Since ‘absence of nurturance’ is just an absence, it can be hard to recognize early. When early avoidant responses to requests for closeness are not noticed as such, attachment science teaches us, ‘protest behaviour’ – the distress when needs aren’t met – may get louder over time, in ways both people are contributing to and neither understand. It becomes all too easy in a patriarchal culture that values rugged individualism over interdependence to call an anxiously-attached woman ‘crazy’ without noticing the parallel avoidant responses that are contributing, that are ‘crazymaking’. In other words, it takes two to enter into the avoidant-anxious trap, but patriarchal culture normalizes an avoidant style and stigmatizes an anxious style, wherever it appears.

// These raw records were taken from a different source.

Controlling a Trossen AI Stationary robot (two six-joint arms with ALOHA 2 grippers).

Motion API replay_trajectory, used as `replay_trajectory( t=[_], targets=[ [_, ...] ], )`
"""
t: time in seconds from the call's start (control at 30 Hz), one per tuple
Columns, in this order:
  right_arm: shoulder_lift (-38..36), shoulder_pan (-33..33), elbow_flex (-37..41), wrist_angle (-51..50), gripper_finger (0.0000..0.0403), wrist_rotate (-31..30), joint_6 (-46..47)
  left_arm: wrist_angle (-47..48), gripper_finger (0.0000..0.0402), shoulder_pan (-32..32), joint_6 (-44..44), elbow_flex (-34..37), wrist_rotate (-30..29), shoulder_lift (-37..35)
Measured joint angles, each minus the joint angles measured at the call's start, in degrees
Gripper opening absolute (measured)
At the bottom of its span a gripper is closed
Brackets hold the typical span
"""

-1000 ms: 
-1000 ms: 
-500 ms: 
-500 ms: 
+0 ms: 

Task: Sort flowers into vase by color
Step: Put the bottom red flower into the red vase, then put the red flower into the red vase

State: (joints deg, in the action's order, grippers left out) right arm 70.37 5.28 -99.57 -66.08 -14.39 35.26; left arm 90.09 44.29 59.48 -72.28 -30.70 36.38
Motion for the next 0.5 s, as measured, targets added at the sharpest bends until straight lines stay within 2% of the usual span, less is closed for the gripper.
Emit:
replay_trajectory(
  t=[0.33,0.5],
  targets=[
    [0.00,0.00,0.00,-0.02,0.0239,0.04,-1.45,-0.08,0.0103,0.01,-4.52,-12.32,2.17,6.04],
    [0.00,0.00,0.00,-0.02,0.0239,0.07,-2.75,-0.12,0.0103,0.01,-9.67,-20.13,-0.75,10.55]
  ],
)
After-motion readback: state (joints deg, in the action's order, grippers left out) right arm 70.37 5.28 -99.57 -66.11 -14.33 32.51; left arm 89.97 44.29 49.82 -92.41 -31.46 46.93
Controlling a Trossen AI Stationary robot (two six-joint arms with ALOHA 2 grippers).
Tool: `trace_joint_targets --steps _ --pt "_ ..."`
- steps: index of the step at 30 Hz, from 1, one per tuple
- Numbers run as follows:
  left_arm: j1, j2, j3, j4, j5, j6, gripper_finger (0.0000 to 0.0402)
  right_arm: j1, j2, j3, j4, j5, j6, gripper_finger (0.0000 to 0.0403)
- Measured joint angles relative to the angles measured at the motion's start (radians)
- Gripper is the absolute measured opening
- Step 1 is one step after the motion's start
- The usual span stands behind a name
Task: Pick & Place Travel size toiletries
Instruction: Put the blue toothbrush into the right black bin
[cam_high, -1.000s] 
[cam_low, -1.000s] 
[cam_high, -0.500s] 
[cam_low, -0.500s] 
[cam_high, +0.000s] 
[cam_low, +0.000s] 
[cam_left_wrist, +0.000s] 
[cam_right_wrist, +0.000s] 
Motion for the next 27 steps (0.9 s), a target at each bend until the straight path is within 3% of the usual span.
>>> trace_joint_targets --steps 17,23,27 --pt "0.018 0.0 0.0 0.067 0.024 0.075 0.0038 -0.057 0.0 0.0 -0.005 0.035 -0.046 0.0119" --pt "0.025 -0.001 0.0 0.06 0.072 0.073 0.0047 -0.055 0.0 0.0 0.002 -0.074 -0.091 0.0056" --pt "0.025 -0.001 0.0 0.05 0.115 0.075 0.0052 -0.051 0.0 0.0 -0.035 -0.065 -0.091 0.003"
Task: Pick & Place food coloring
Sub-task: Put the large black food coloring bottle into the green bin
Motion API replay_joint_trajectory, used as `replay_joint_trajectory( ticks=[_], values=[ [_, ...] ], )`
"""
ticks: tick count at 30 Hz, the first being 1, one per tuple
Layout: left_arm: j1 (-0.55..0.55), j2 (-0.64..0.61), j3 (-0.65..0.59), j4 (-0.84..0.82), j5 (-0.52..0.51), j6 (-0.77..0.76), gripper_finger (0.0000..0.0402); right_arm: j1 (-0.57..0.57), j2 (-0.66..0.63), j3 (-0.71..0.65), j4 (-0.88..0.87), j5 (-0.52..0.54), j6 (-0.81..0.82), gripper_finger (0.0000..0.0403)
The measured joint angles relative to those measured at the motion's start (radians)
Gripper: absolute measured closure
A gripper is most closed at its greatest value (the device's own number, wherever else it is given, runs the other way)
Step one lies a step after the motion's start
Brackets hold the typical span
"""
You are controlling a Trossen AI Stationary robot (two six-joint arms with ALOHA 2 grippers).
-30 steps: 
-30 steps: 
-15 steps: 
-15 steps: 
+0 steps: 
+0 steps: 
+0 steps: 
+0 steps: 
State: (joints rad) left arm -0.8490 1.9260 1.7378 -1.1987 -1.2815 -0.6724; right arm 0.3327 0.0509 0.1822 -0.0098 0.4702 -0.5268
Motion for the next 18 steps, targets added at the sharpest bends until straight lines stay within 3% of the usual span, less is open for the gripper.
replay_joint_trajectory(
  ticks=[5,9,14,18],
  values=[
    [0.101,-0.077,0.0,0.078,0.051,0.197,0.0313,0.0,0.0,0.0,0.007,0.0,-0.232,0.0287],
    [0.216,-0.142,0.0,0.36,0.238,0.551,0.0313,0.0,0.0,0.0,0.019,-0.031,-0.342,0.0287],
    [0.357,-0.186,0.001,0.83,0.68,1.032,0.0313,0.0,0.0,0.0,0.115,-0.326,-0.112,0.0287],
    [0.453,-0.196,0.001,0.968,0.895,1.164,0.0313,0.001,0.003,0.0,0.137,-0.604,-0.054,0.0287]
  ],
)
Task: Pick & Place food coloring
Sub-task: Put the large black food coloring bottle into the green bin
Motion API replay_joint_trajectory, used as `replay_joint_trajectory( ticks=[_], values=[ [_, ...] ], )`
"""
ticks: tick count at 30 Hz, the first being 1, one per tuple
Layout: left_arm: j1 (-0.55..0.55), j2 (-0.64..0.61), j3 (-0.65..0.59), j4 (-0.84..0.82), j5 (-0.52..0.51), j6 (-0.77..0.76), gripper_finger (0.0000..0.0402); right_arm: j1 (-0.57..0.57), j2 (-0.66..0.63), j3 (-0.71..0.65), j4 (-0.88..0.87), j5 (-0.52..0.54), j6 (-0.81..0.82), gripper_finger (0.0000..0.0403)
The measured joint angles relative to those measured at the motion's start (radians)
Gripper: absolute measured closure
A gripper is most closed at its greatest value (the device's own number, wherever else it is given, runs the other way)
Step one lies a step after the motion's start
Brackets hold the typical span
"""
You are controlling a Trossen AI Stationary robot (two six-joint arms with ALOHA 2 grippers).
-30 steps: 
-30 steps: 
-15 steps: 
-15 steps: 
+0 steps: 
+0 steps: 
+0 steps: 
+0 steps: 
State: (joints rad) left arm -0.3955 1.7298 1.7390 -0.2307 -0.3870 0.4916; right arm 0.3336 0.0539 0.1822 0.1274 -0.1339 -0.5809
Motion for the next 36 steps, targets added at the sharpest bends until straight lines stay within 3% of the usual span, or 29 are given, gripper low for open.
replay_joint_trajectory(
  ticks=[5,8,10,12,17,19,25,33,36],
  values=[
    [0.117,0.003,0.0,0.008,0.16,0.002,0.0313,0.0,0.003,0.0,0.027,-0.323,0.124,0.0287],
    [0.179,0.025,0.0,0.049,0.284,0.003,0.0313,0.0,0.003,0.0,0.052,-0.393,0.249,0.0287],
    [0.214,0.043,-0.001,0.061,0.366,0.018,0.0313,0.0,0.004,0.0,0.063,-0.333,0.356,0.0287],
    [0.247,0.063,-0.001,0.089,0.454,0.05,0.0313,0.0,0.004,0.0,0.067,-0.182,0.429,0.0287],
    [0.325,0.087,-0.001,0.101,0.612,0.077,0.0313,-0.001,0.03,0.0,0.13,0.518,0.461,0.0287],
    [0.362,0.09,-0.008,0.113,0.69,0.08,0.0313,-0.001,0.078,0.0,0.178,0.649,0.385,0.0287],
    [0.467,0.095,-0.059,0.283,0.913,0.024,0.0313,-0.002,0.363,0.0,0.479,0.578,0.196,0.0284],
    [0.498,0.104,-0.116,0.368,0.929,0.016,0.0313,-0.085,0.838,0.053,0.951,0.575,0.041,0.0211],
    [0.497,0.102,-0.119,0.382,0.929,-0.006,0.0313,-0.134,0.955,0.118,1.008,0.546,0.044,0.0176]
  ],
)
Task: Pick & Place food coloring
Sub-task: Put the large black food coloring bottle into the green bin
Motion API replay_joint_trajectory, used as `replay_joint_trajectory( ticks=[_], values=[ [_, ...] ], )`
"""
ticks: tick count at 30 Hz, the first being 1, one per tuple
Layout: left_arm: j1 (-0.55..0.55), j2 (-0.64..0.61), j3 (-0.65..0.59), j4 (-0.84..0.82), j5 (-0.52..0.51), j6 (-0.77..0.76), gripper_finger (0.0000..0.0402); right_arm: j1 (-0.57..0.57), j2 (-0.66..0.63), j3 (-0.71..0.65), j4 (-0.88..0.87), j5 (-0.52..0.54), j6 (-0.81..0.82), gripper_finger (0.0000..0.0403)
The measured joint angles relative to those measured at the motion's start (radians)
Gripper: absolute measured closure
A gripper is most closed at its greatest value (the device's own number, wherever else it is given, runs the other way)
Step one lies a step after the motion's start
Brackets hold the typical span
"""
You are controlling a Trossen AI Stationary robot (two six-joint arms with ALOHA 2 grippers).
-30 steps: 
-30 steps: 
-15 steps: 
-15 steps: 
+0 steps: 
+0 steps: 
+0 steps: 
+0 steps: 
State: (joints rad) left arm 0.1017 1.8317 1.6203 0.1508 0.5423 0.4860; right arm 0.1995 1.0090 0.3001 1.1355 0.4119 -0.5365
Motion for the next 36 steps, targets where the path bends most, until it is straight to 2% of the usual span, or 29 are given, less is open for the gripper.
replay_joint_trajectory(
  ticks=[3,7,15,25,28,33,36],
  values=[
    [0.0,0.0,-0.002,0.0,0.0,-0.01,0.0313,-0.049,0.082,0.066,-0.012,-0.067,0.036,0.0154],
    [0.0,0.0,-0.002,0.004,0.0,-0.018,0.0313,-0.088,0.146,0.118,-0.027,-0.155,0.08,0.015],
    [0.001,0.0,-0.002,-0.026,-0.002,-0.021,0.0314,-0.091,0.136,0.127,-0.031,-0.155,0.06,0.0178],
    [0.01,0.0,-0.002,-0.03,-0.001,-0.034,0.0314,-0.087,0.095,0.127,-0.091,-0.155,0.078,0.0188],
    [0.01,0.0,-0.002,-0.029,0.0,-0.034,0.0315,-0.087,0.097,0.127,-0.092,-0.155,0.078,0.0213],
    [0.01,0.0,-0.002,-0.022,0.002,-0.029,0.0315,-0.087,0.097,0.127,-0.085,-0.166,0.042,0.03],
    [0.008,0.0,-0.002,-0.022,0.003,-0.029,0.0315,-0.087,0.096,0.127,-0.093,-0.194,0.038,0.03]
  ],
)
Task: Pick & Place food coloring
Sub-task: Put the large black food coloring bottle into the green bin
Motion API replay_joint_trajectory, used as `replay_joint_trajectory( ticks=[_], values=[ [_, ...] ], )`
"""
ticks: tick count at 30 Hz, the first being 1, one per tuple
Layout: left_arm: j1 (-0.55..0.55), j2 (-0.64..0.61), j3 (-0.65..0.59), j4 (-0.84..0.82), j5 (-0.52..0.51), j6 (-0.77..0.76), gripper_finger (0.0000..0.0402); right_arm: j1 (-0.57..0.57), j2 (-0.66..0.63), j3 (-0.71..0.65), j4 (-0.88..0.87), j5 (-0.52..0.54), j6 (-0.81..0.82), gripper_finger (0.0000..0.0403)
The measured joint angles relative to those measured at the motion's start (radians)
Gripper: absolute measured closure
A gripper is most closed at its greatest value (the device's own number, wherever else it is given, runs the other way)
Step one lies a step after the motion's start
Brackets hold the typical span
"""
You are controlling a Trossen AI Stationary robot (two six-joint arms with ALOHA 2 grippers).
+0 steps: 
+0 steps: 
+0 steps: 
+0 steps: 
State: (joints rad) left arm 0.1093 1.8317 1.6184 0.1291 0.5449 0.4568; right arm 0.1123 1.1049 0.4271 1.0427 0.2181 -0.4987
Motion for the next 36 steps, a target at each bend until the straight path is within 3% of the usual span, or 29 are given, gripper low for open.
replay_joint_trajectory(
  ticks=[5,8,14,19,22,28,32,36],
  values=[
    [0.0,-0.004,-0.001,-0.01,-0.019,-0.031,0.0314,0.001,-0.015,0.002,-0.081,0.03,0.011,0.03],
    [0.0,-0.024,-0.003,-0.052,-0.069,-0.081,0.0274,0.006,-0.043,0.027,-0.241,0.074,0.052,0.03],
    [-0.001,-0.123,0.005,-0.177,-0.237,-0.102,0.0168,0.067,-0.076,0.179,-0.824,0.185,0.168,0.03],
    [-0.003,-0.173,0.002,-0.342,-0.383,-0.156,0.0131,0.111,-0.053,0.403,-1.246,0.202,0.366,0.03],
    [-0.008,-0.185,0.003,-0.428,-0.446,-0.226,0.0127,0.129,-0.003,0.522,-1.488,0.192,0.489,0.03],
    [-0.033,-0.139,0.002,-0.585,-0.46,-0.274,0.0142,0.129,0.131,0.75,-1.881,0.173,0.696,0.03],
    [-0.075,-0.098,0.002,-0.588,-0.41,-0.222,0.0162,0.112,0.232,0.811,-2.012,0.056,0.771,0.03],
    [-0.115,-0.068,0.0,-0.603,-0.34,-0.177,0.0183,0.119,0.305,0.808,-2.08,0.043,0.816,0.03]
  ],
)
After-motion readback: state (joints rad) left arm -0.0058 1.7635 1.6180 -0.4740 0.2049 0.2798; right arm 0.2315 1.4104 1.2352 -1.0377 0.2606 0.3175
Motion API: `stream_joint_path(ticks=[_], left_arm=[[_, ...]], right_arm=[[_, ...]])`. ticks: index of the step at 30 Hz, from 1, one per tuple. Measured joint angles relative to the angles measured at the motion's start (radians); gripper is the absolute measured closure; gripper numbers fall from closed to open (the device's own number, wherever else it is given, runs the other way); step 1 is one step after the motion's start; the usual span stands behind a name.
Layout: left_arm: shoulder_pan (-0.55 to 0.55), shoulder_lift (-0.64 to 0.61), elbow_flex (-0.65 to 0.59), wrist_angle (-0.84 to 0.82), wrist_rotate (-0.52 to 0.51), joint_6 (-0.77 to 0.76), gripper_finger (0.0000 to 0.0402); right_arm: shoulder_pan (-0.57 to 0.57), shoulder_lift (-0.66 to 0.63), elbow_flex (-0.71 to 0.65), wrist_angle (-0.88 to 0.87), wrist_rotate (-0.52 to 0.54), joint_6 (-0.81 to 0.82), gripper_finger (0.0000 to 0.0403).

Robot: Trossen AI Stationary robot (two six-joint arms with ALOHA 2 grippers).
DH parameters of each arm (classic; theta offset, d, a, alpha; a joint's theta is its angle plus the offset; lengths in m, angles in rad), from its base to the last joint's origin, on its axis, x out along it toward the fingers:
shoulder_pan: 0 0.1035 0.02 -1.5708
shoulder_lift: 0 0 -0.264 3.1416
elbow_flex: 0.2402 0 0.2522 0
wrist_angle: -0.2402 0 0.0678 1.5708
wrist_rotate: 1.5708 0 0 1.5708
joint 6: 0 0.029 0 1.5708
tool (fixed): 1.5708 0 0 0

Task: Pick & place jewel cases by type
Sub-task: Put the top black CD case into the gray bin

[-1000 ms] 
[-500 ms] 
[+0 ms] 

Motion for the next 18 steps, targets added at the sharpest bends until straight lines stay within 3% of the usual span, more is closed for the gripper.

None of this is worthy of shame; fundamentally, all of the insecure styles are based in an unquestioned belief that people will not be there for them and that nurturance is somehow a problem rather than wholly desirable and good. Avoidant attachers ‘know’ from an early age that the ice will break, the chair will collapse, best not to try. Insecure attachment styles are not chosen, are not conscious or intentional, and it is an understatement to say they are not easy to change. They deserve understanding, compassion, and empathy.

And yet living without loving, secure attachment bonds is the loneliest experience in the human repertoire.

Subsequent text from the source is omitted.